** Exercise prompt **
Check the entries below for lines with "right"; report only how many there are.

[[ Source material open ]]

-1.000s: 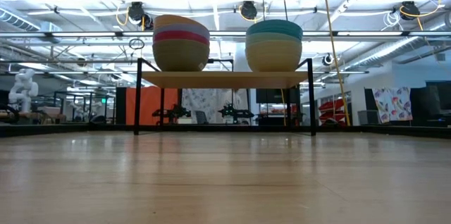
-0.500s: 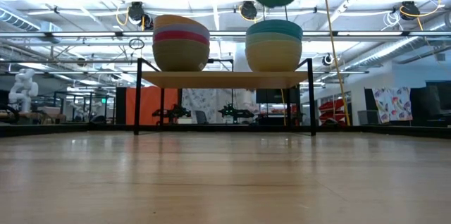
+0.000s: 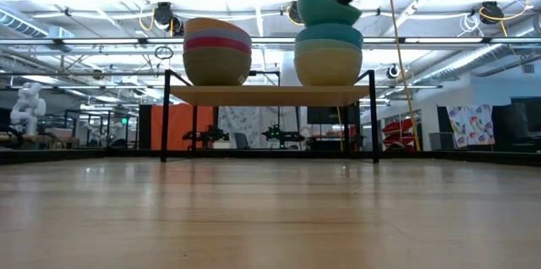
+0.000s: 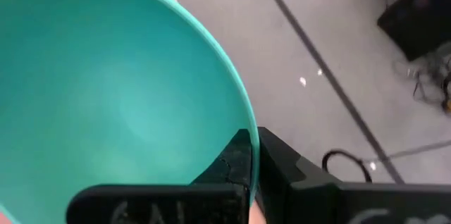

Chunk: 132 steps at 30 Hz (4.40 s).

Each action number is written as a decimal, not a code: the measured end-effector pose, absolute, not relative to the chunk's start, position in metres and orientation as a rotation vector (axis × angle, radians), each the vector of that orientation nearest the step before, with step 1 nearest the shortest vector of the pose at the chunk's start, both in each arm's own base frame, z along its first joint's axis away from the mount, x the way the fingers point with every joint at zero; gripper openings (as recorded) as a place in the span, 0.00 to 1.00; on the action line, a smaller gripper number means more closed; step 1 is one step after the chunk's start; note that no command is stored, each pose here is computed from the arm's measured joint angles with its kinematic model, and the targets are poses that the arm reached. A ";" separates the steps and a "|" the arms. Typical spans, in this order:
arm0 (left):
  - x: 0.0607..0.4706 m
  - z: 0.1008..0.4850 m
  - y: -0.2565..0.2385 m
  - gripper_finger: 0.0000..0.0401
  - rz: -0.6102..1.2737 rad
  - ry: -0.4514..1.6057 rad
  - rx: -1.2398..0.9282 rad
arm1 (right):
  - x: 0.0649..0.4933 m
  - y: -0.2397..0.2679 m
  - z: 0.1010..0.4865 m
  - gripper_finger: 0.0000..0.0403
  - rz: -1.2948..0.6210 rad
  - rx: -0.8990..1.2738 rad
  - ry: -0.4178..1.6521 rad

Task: Place and stack bowls onto a shelf
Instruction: Stack the light blue bowl on top of the blue bowl on the shelf, then adjust the stacked bowls on the shelf

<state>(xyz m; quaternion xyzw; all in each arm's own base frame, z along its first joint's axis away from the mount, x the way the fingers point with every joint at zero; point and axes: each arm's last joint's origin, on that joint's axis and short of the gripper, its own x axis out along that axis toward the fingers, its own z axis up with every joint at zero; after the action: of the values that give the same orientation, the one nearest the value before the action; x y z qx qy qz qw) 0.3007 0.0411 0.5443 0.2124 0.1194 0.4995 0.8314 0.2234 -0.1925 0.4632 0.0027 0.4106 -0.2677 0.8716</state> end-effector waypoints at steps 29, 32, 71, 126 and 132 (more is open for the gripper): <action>0.301 0.544 0.041 0.44 1.059 0.256 0.455 | 0.241 -0.243 0.410 0.01 -0.440 0.115 1.063; 0.301 0.544 0.041 0.44 1.059 0.256 0.455 | 0.241 -0.242 0.410 0.04 -0.441 0.116 1.063; 0.299 0.544 0.050 0.44 1.085 0.287 0.485 | 0.233 -0.185 0.468 0.02 -0.367 -0.264 0.794; 0.264 0.463 0.088 0.44 1.210 0.823 0.157 | 0.174 -0.137 0.451 0.00 -0.397 -0.191 0.788; 0.259 0.455 0.085 0.44 1.191 0.861 0.040 | 0.170 -0.135 0.440 0.00 -0.376 -0.094 0.904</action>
<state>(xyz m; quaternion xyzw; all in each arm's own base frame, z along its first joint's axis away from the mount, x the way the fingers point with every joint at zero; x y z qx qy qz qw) 0.2594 0.0854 0.4552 0.0183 0.3929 0.5433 0.7417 0.1696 -0.1346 0.4401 -0.0453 0.4342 -0.1803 0.8814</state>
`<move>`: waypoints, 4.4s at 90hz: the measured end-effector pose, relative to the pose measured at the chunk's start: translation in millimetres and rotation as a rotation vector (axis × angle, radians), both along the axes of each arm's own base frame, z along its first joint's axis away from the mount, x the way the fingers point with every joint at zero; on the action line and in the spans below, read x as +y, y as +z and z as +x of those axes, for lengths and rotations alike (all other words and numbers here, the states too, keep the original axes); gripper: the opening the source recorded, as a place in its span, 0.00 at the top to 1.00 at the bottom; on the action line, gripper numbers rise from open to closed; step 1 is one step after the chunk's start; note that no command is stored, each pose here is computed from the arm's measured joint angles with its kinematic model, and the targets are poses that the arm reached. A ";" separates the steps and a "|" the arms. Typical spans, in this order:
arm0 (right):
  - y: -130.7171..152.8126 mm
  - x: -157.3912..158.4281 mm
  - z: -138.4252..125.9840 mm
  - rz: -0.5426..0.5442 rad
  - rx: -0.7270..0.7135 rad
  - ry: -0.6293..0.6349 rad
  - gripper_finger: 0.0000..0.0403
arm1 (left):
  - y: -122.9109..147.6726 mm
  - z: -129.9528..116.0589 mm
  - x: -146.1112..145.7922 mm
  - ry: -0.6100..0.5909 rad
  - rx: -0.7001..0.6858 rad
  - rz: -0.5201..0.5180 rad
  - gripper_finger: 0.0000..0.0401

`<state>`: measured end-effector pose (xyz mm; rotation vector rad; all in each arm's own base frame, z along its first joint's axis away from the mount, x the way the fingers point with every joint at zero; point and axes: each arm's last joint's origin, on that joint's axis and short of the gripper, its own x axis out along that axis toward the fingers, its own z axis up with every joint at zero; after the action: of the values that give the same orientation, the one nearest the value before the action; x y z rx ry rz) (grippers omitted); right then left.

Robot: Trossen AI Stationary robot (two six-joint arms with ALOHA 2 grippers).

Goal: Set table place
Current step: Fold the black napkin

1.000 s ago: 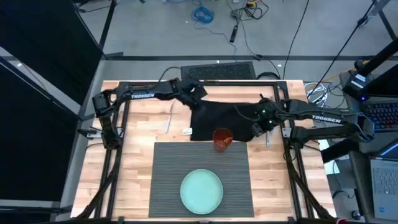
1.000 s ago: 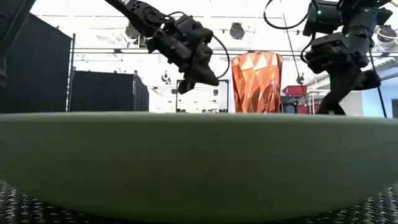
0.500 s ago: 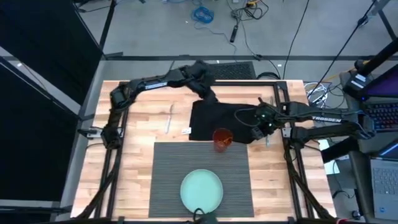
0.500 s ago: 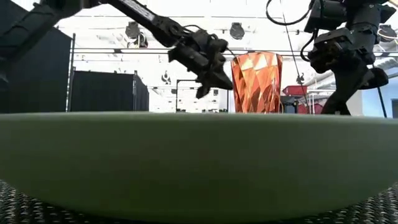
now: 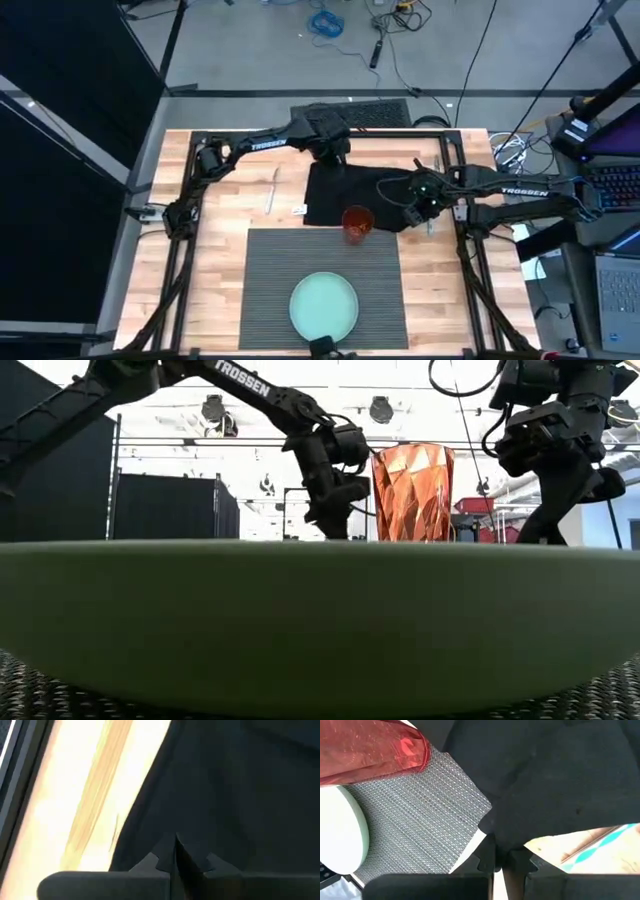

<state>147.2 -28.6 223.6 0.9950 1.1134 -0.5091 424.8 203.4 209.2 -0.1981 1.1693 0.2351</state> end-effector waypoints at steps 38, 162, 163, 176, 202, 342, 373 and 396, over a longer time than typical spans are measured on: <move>0.3 -0.2 0.7 -0.002 -0.008 0.001 1.00 | -13.6 -21.2 17.1 0.013 0.087 -0.076 1.00; 2.4 -1.5 5.5 -0.019 -0.063 0.002 1.00 | -32.3 -11.0 -0.4 -0.049 0.255 0.099 1.00; 2.4 -1.5 5.5 -0.019 -0.063 0.002 1.00 | -32.3 -11.0 -0.4 -0.049 0.255 0.099 1.00; 2.4 -1.5 5.5 -0.019 -0.063 0.002 1.00 | -28.3 -10.5 -0.6 -0.052 0.238 0.086 1.00; 2.4 -1.6 5.6 -0.033 -0.064 0.016 1.00 | 1.3 -6.8 1.4 -0.067 0.128 -0.060 1.00; 31.5 -106.5 170.7 -0.072 -0.381 0.502 1.00 | 191.7 -157.0 45.5 0.220 -0.208 0.150 1.00; 6.8 -107.5 242.7 0.027 -0.396 0.689 1.00 | 211.4 -200.6 57.8 0.337 -0.180 0.258 1.00; -7.9 -100.1 277.1 0.093 -0.415 0.754 1.00 | 180.8 -203.3 71.8 0.342 -0.114 0.223 1.00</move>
<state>424.3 -128.7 215.7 0.6454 1.0422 0.3472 221.5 275.3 390.0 -0.2116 0.9832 0.6438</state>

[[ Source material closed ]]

** Response to the task **
3